## Activity
Whatever the records below hold, copy it all out exactly.

## Data records
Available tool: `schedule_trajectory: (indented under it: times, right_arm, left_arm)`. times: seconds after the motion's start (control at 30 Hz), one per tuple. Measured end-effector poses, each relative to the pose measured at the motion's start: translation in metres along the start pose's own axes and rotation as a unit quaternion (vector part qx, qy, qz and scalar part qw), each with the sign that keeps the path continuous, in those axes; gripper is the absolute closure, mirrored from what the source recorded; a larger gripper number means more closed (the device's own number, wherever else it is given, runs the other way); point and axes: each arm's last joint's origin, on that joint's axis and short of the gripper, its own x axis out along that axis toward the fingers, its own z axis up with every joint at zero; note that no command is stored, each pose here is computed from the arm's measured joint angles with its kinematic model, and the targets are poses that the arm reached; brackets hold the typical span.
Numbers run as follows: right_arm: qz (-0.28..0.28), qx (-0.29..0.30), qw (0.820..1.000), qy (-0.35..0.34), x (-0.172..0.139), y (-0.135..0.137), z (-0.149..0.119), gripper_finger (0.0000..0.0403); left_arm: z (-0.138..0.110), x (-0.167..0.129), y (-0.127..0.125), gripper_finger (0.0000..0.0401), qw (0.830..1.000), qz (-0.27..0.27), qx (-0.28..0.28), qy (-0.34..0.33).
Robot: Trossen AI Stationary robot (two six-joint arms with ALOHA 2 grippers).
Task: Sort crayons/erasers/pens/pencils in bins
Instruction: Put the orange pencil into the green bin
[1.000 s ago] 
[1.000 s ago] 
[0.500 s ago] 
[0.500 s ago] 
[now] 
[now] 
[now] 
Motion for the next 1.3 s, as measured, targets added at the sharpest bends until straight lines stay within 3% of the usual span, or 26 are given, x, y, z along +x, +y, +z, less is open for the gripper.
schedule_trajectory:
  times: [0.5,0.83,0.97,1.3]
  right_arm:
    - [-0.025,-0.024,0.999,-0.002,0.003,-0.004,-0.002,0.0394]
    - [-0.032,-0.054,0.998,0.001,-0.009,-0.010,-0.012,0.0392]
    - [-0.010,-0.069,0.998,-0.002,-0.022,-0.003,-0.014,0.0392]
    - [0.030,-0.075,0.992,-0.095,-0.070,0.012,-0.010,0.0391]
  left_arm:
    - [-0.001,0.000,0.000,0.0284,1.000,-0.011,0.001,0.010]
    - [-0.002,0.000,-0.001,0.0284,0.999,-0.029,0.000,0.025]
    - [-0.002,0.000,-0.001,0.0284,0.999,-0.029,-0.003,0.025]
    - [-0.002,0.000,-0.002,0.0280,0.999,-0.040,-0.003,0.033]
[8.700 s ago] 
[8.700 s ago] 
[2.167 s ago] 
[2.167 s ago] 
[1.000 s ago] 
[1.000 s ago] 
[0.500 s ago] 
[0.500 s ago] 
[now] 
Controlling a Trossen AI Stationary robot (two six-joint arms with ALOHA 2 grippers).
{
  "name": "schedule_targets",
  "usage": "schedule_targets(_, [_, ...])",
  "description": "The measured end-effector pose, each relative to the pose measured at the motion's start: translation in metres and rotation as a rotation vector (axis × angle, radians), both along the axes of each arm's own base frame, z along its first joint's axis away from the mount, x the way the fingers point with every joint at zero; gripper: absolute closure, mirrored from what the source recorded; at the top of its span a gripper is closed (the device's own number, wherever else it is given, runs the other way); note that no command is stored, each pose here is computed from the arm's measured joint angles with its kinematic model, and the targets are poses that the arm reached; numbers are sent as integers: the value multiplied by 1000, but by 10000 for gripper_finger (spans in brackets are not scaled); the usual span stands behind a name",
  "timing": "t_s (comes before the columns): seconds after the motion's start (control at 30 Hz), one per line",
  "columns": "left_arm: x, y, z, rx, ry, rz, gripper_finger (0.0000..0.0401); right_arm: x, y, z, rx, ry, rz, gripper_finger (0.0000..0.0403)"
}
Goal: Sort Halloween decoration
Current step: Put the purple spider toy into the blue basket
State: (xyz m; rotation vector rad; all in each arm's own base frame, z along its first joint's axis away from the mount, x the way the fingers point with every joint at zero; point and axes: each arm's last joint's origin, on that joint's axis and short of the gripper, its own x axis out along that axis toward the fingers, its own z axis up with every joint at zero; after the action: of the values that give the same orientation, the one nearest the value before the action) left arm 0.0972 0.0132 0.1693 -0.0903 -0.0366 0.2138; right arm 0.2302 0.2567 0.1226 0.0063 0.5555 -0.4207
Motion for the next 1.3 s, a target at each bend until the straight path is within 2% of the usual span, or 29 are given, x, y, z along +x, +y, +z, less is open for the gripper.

## Solution for this exercise
Available tool: `schedule_trajectory: (indented under it: times, right_arm, left_arm)`. times: seconds after the motion's start (control at 30 Hz), one per tuple. Measured end-effector poses, each relative to the pose measured at the motion's start: translation in metres along the start pose's own axes and rotation as a unit quaternion (vector part qx, qy, qz and scalar part qw), each with the sign that keeps the path continuous, in those axes; gripper is the absolute closure, mirrored from what the source recorded; a larger gripper number means more closed (the device's own number, wherever else it is given, runs the other way); point and axes: each arm's last joint's origin, on that joint's axis and short of the gripper, its own x axis out along that axis toward the fingers, its own z axis up with every joint at zero; note that no command is stored, each pose here is computed from the arm's measured joint angles with its kinematic model, and the targets are poses that the arm reached; brackets hold the typical span.
Numbers run as follows: right_arm: qz (-0.28..0.28), qx (-0.29..0.30), qw (0.820..1.000), qy (-0.35..0.34), x (-0.172..0.139), y (-0.135..0.137), z (-0.149..0.119), gripper_finger (0.0000..0.0403); left_arm: z (-0.138..0.110), x (-0.167..0.129), y (-0.127..0.125), gripper_finger (0.0000..0.0401), qw (0.830..1.000), qz (-0.27..0.27), qx (-0.28..0.28), qy (-0.34..0.33).
Robot: Trossen AI Stationary robot (two six-joint arms with ALOHA 2 grippers).
Task: Sort crayons/erasers/pens/pencils in bins
Instruction: Put the orange pencil into the green bin
[1.000 s ago] 
[1.000 s ago] 
[0.500 s ago] 
[0.500 s ago] 
[now] 
[now] 
[now] 
Motion for the next 1.3 s, as measured, targets added at the sharpest bends until straight lines stay within 3% of the usual span, or 26 are given, x, y, z along +x, +y, +z, less is open for the gripper.
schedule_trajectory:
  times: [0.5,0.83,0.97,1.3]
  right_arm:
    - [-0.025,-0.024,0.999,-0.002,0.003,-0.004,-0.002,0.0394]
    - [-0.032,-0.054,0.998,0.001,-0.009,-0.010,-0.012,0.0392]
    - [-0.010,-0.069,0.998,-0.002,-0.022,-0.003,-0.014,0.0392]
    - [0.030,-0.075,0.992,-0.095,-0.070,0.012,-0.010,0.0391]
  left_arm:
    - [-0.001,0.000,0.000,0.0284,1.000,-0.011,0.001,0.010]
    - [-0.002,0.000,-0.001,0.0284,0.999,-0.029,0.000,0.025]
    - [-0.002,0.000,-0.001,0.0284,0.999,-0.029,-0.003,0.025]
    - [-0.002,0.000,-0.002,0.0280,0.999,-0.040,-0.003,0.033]
[8.700 s ago] 
[8.700 s ago] 
[2.167 s ago] 
[2.167 s ago] 
[1.000 s ago] 
[1.000 s ago] 
[0.500 s ago] 
[0.500 s ago] 
[now] 
Controlling a Trossen AI Stationary robot (two six-joint arms with ALOHA 2 grippers).
{
  "name": "schedule_targets",
  "usage": "schedule_targets(_, [_, ...])",
  "description": "The measured end-effector pose, each relative to the pose measured at the motion's start: translation in metres and rotation as a rotation vector (axis × angle, radians), both along the axes of each arm's own base frame, z along its first joint's axis away from the mount, x the way the fingers point with every joint at zero; gripper: absolute closure, mirrored from what the source recorded; at the top of its span a gripper is closed (the device's own number, wherever else it is given, runs the other way); note that no command is stored, each pose here is computed from the arm's measured joint angles with its kinematic model, and the targets are poses that the arm reached; numbers are sent as integers: the value multiplied by 1000, but by 10000 for gripper_finger (spans in brackets are not scaled); the usual span stands behind a name",
  "timing": "t_s (comes before the columns): seconds after the motion's start (control at 30 Hz), one per line",
  "columns": "left_arm: x, y, z, rx, ry, rz, gripper_finger (0.0000..0.0401); right_arm: x, y, z, rx, ry, rz, gripper_finger (0.0000..0.0403)"
}
Goal: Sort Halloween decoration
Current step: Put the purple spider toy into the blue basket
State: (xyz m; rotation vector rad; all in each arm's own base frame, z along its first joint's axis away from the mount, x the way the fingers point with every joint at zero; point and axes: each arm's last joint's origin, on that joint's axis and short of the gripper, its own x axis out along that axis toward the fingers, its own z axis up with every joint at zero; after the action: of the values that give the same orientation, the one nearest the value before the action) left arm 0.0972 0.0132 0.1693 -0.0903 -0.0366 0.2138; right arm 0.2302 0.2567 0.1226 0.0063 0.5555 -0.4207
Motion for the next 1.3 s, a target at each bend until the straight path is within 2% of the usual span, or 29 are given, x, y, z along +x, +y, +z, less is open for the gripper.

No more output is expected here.